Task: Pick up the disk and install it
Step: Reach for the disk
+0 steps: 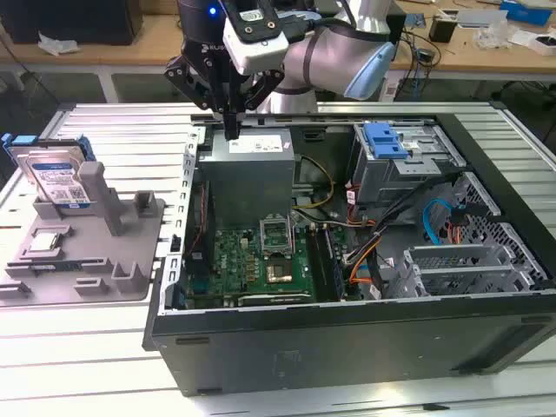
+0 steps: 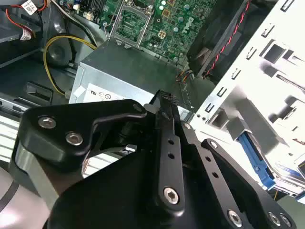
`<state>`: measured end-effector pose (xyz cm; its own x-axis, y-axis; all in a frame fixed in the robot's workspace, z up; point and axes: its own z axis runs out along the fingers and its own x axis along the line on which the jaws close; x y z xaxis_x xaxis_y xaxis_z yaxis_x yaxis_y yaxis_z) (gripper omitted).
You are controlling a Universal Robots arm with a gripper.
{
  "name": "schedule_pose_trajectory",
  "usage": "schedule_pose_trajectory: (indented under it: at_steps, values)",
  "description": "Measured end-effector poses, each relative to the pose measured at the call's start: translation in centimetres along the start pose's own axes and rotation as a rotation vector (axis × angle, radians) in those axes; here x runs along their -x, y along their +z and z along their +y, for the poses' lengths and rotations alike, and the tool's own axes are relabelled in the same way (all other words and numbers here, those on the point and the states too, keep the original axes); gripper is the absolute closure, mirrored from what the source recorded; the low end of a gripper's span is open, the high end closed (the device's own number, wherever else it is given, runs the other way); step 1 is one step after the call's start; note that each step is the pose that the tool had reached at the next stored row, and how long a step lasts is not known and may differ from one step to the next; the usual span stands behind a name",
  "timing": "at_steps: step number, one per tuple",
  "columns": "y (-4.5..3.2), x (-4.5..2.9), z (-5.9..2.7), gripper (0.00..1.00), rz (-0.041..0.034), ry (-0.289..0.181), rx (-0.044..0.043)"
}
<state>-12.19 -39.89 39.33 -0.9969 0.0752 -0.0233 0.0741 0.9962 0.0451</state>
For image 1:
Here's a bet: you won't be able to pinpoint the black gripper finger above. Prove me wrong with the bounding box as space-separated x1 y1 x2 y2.
232 68 287 141
162 55 235 141

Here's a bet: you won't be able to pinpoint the hard disk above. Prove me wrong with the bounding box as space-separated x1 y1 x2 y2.
1 133 95 209

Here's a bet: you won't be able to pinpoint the blue data wire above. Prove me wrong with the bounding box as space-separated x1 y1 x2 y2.
420 197 457 248

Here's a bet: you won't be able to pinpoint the orange black power wire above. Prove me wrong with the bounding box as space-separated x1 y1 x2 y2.
447 202 470 248

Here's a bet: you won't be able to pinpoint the wooden desk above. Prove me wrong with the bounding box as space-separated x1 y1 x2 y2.
0 0 556 75

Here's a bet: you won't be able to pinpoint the grey power supply unit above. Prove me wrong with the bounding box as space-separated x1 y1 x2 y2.
195 128 297 231

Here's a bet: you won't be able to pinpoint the metal socket cover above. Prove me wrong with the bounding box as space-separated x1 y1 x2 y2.
259 215 297 258

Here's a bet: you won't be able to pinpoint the blue plastic drive latch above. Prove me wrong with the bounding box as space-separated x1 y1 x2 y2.
364 123 412 160

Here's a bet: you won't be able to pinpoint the large black box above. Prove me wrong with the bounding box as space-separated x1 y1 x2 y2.
0 0 144 47

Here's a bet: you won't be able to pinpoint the white crumpled plastic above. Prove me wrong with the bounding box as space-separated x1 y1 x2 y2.
36 30 82 56

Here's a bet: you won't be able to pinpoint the black speaker box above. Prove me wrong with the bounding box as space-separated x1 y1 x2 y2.
384 12 408 44

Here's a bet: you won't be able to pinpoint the grey metal drive cage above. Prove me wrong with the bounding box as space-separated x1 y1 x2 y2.
350 122 468 209

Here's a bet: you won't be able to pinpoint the green motherboard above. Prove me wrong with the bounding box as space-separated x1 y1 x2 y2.
184 225 366 308

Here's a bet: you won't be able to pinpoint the CPU socket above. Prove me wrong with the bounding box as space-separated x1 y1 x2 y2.
264 256 300 284

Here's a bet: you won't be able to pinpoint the black RAM slot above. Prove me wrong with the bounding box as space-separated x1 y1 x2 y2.
306 223 339 303

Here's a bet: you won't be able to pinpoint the small black container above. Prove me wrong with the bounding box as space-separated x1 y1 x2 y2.
428 15 460 43

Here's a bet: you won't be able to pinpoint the installed RAM stick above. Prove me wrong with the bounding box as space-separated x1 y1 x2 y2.
323 224 348 301

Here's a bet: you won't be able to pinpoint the grey parts rack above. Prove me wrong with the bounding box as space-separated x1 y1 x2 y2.
0 161 167 308

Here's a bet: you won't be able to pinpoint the black graphics card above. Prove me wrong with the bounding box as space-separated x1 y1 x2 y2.
236 291 314 308

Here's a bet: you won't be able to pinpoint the silver CPU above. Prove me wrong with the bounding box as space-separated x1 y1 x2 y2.
26 232 62 253

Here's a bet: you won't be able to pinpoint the loose RAM stick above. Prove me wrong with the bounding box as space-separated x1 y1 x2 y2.
25 259 105 270

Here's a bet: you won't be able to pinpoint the grey flat box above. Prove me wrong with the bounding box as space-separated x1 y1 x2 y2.
458 8 509 28

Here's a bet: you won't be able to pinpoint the clear plastic bags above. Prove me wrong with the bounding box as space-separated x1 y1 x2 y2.
473 19 520 49

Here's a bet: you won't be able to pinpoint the white open box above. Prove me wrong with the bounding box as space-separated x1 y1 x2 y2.
507 28 556 56

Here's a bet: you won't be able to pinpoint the black PC case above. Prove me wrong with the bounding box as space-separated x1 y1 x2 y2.
142 111 556 399

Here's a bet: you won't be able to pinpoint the blue cardboard box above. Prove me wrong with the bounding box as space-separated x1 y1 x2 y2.
499 0 556 23

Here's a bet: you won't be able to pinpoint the yellow power cable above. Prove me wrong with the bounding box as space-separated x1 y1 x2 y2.
291 155 336 213

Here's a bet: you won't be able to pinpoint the blue hanging cable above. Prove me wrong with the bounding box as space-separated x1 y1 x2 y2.
411 45 426 102

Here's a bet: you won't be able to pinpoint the black sleeved cable bundle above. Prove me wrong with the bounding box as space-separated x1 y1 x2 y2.
347 171 462 261

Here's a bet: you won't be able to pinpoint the orange yellow wire bundle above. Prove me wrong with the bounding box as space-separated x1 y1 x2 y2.
345 236 386 288

- _Task directions_
Reproduce each entry exactly as given; no pictures, please.

- _Exercise result_
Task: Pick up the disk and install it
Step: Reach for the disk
+0 steps: 
+0 steps: 
`<state>`: measured end-effector pose (xyz cm; its own x-axis, y-axis; all in a frame fixed in the robot's workspace, z up; point and axes: its own z axis runs out along the fingers and its own x axis along the line on which the jaws close; x y z xaxis_x xaxis_y xaxis_z yaxis_x yaxis_y yaxis_z) (gripper omitted).
You are controlling a Universal Robots arm with a gripper.
{
  "name": "schedule_pose_trajectory",
  "usage": "schedule_pose_trajectory: (indented under it: at_steps, values)",
  "description": "Measured end-effector poses, each relative to the pose measured at the call's start: translation in centimetres along the start pose's own axes and rotation as a rotation vector (axis × angle, radians) in those axes; here x runs along their -x, y along their +z and z along their +y, for the poses' lengths and rotations alike, and the tool's own axes are relabelled in the same way (all other words and numbers here, those on the point and the states too, keep the original axes); gripper is the absolute closure, mirrored from what the source recorded; the low end of a gripper's span is open, the high end closed (the device's own number, wherever else it is given, runs the other way); step 1 is one step after the call's start; note that each step is the pose that the tool had reached at the next stored row, and how long a step lasts is not known and may differ from one step to the next; the usual span stands behind a name",
  "timing": "at_steps: step number, one per tuple",
  "columns": "y (-4.5..3.2), x (-4.5..2.9), z (-5.9..2.7), gripper (0.00..1.00), rz (-0.041..0.034), ry (-0.289..0.181), rx (-0.044..0.043)"
}
<state>-12.19 -39.89 39.33 -0.9969 0.0752 -0.0233 0.0741 0.9962 0.0451</state>
For image 1:
Here's a bet: you won't be able to pinpoint the black gripper finger above. Prove me wrong with the bounding box as space-separated x1 y1 x2 y2.
232 68 287 141
162 55 235 141

Here's a bet: you won't be able to pinpoint the hard disk above. Prove me wrong with the bounding box as space-separated x1 y1 x2 y2.
1 133 95 209

Here's a bet: you won't be able to pinpoint the blue data wire above. Prove me wrong with the bounding box as space-separated x1 y1 x2 y2.
420 197 457 248

Here's a bet: you won't be able to pinpoint the orange black power wire above. Prove me wrong with the bounding box as space-separated x1 y1 x2 y2.
447 202 470 248

Here's a bet: you won't be able to pinpoint the wooden desk above. Prove me wrong with the bounding box as space-separated x1 y1 x2 y2.
0 0 556 75

Here's a bet: you won't be able to pinpoint the grey power supply unit above. Prove me wrong with the bounding box as space-separated x1 y1 x2 y2.
195 128 297 231

Here's a bet: you won't be able to pinpoint the metal socket cover above. Prove me wrong with the bounding box as space-separated x1 y1 x2 y2.
259 215 297 258

Here's a bet: you won't be able to pinpoint the blue plastic drive latch above. Prove me wrong with the bounding box as space-separated x1 y1 x2 y2.
364 123 412 160

Here's a bet: you won't be able to pinpoint the large black box above. Prove me wrong with the bounding box as space-separated x1 y1 x2 y2.
0 0 144 47

Here's a bet: you won't be able to pinpoint the white crumpled plastic above. Prove me wrong with the bounding box as space-separated x1 y1 x2 y2.
36 30 82 56

Here's a bet: you won't be able to pinpoint the black speaker box above. Prove me wrong with the bounding box as space-separated x1 y1 x2 y2.
384 12 408 44

Here's a bet: you won't be able to pinpoint the grey metal drive cage above. Prove me wrong with the bounding box as space-separated x1 y1 x2 y2.
350 122 468 209

Here's a bet: you won't be able to pinpoint the green motherboard above. Prove me wrong with the bounding box as space-separated x1 y1 x2 y2.
184 225 366 308

Here's a bet: you won't be able to pinpoint the CPU socket above. Prove me wrong with the bounding box as space-separated x1 y1 x2 y2.
264 256 300 284

Here's a bet: you won't be able to pinpoint the black RAM slot above. Prove me wrong with the bounding box as space-separated x1 y1 x2 y2.
306 223 339 303

Here's a bet: you won't be able to pinpoint the small black container above. Prove me wrong with the bounding box as space-separated x1 y1 x2 y2.
428 15 460 43

Here's a bet: you won't be able to pinpoint the installed RAM stick above. Prove me wrong with the bounding box as space-separated x1 y1 x2 y2.
323 224 348 301

Here's a bet: you won't be able to pinpoint the grey parts rack above. Prove me wrong with the bounding box as space-separated x1 y1 x2 y2.
0 161 167 308

Here's a bet: you won't be able to pinpoint the black graphics card above. Prove me wrong with the bounding box as space-separated x1 y1 x2 y2.
236 291 314 308

Here's a bet: you won't be able to pinpoint the silver CPU above. Prove me wrong with the bounding box as space-separated x1 y1 x2 y2.
26 232 62 253

Here's a bet: you won't be able to pinpoint the loose RAM stick above. Prove me wrong with the bounding box as space-separated x1 y1 x2 y2.
25 259 105 270

Here's a bet: you won't be able to pinpoint the grey flat box above. Prove me wrong with the bounding box as space-separated x1 y1 x2 y2.
458 8 509 28

Here's a bet: you won't be able to pinpoint the clear plastic bags above. Prove me wrong with the bounding box as space-separated x1 y1 x2 y2.
473 19 520 49

Here's a bet: you won't be able to pinpoint the white open box above. Prove me wrong with the bounding box as space-separated x1 y1 x2 y2.
507 28 556 56

Here's a bet: you won't be able to pinpoint the black PC case above. Prove me wrong with the bounding box as space-separated x1 y1 x2 y2.
142 111 556 399

Here's a bet: you won't be able to pinpoint the blue cardboard box above. Prove me wrong with the bounding box as space-separated x1 y1 x2 y2.
499 0 556 23

Here's a bet: you won't be able to pinpoint the yellow power cable above. Prove me wrong with the bounding box as space-separated x1 y1 x2 y2.
291 155 336 213

Here's a bet: you won't be able to pinpoint the blue hanging cable above. Prove me wrong with the bounding box as space-separated x1 y1 x2 y2.
411 45 426 102

Here's a bet: you won't be able to pinpoint the black sleeved cable bundle above. Prove me wrong with the bounding box as space-separated x1 y1 x2 y2.
347 171 462 261

Here's a bet: you won't be able to pinpoint the orange yellow wire bundle above. Prove me wrong with the bounding box as space-separated x1 y1 x2 y2.
345 236 386 288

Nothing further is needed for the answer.